The percentage of observance of patients’ rights in Rajaie Cardiovascular Medical and Research Center was calculated using the center’s electronic survey system. Two methods of assessment by the evaluator and artificial intelligence were used to determine and compare the satisfaction percentage of the patients (Fig. 6), and 2 methods of assessment by the evaluator and survey systems were utilized to determine and compare the percentage of observance of the patients’ rights in the hospital (Fig. 7).

Discussion

In this study, we employed 2 feature extraction methods, in conjunction with different feature selectors and ML classifiers, for SA and opinion mining on 822 Persian comments made by patients at Rajaie Cardiovascular Medical and Research Center. The results of our study indicated that based on the methods of assessment by the evaluator, artificial intelligence, and survey systems, the satisfaction percentage of the patients and the observance percentage of service recipients’ rights were acceptable. A descriptive cross-sectional study by Fattahi et al. (2010) showed that from the patients’ point of view, the observance of patients’ rights by the medical staff was relatively acceptable. The observance of patients’ rights can help improve the quality of care and trust in medical centers.

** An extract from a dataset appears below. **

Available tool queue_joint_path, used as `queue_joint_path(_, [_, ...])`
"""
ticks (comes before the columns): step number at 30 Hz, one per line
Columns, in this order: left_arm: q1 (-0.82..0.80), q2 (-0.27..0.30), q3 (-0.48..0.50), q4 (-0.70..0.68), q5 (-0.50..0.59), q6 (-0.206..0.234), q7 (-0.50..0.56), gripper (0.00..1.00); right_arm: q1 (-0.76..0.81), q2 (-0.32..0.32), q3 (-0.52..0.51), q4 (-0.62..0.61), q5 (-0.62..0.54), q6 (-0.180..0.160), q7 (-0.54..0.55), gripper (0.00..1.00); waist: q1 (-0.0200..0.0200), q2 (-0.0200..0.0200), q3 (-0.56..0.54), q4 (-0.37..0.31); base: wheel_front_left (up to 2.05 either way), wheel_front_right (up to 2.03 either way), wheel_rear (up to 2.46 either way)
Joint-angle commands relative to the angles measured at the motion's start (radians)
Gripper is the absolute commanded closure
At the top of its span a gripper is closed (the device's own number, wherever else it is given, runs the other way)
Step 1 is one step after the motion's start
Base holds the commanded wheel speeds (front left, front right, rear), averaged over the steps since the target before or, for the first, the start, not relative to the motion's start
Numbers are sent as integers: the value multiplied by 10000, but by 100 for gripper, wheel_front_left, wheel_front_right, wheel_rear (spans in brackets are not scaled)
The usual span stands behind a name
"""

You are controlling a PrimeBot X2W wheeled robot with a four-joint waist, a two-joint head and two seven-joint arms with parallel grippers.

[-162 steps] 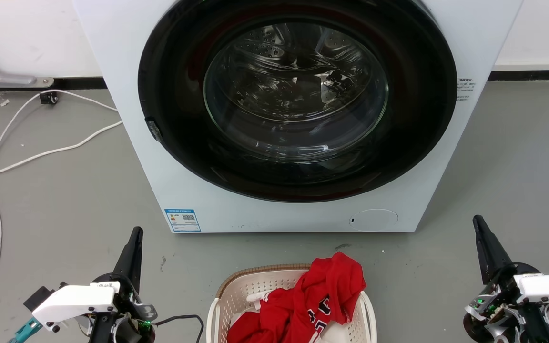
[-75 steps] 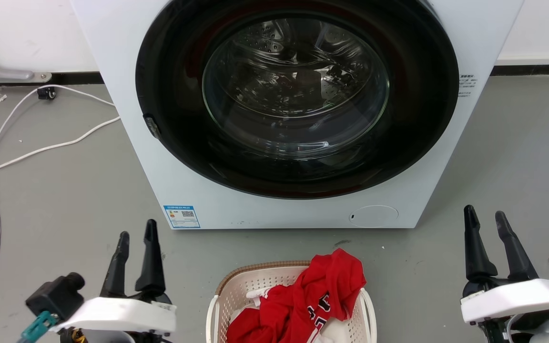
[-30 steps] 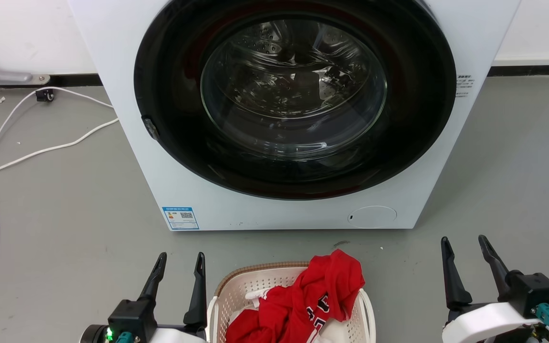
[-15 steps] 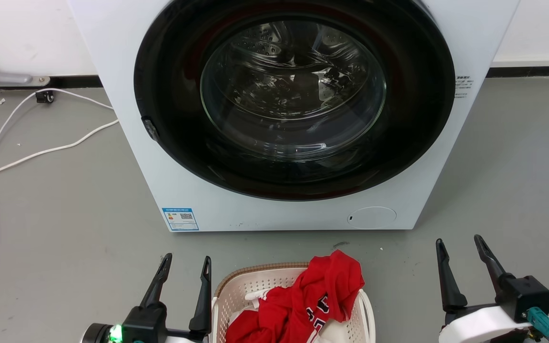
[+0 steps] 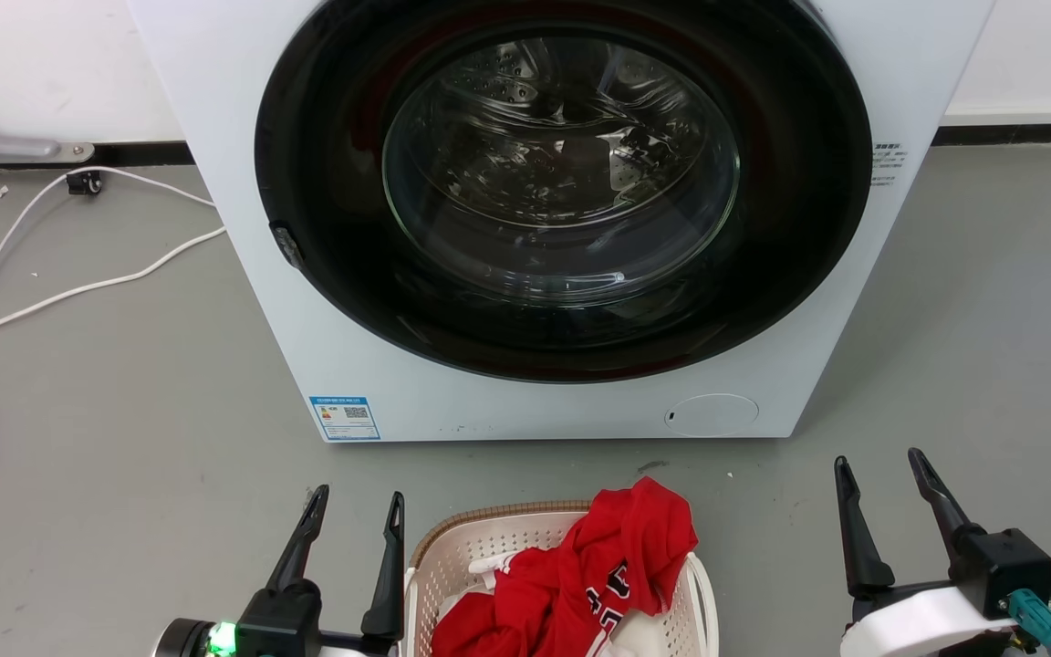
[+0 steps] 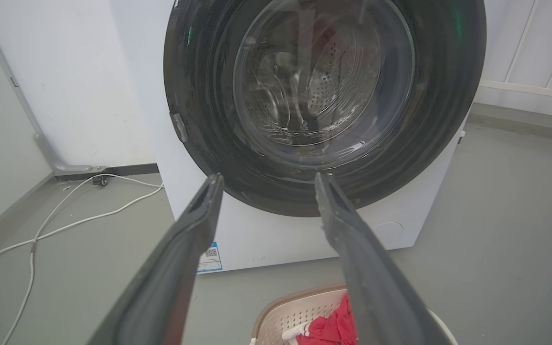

To the best of our knowledge, our study is the first SA (opinion mining) and ML in the Persian language to classify messages into positive and negative and determine different hospital wards and staff names in patients’ comments. Several studies in other languages have also used SA and ML to classify patients’ comments. Asghar et al. [24] made use of a hybrid method (i.e., bootstrapping and lexicon-based SA to classify more than 26 000 comments as positive, negative, and neutral and achieved an ACC rate of 0.78. In their investigation, Del-Arco et al. [20] applied a corpus-based model, in combination with Support Vector Machine (SVM), to 743 comments and attained an ACC rate of 0.87. ElMessiry et al. [25] used a hybrid method that combined the classifiers of Linguist Inquiry Word Count (LIWC) and Naïve Bayes (NB) to categorize 7400 patients’ complaints and reported an ACC rate of 0.84. In a study by Rahim et al. [26], positive expressions made in the hospital and Facebook reviews in Malaysia were assessed by ML. The investigators classified 1852 reviews with the aid of the SVM classifier (ACC = 0.87 and recall = 0.93). In a similar work, Greaves et al. used SA and ML to capture patients’ experiences from online comments. They analyzed 6412 online comments and reported that the NB classifier had the best performance in terms of the prediction of the overall rating of the hospital (AUC = 0.94 and ACC = 0.88). Yenkikar et al. study investigated Twitter SA by using cascade feature selection (CSF) and Best Trained Ensemble (BTE) classified tweets in six public Twitter sentiment datasets. BTE had better performance than other classifiers (F-score range from 0.72 to 0.95 in different datasets [27]. Du et al. developed an ML model for the classification of HPV vaccination sentiment by 6000 public opinions on Twitter. Micro and macro-averaging F-scores for hierarchical classification with SVM classifier were 0.67 and 0.74, respectively [28]. We employed a combination of lexicon-based and ML algorithms and found that the MF + TFIDF feature vector, in combination with the SFM feature selection and the MNB classifier, had the best performance concerning the classifying of our subjects’ messages (ACC = 0.89 ± 0.03, AUC = 0.87 ± 0.03, SEN = 0.94 ± 0.04, and SPE = 0.81 ± 0.03).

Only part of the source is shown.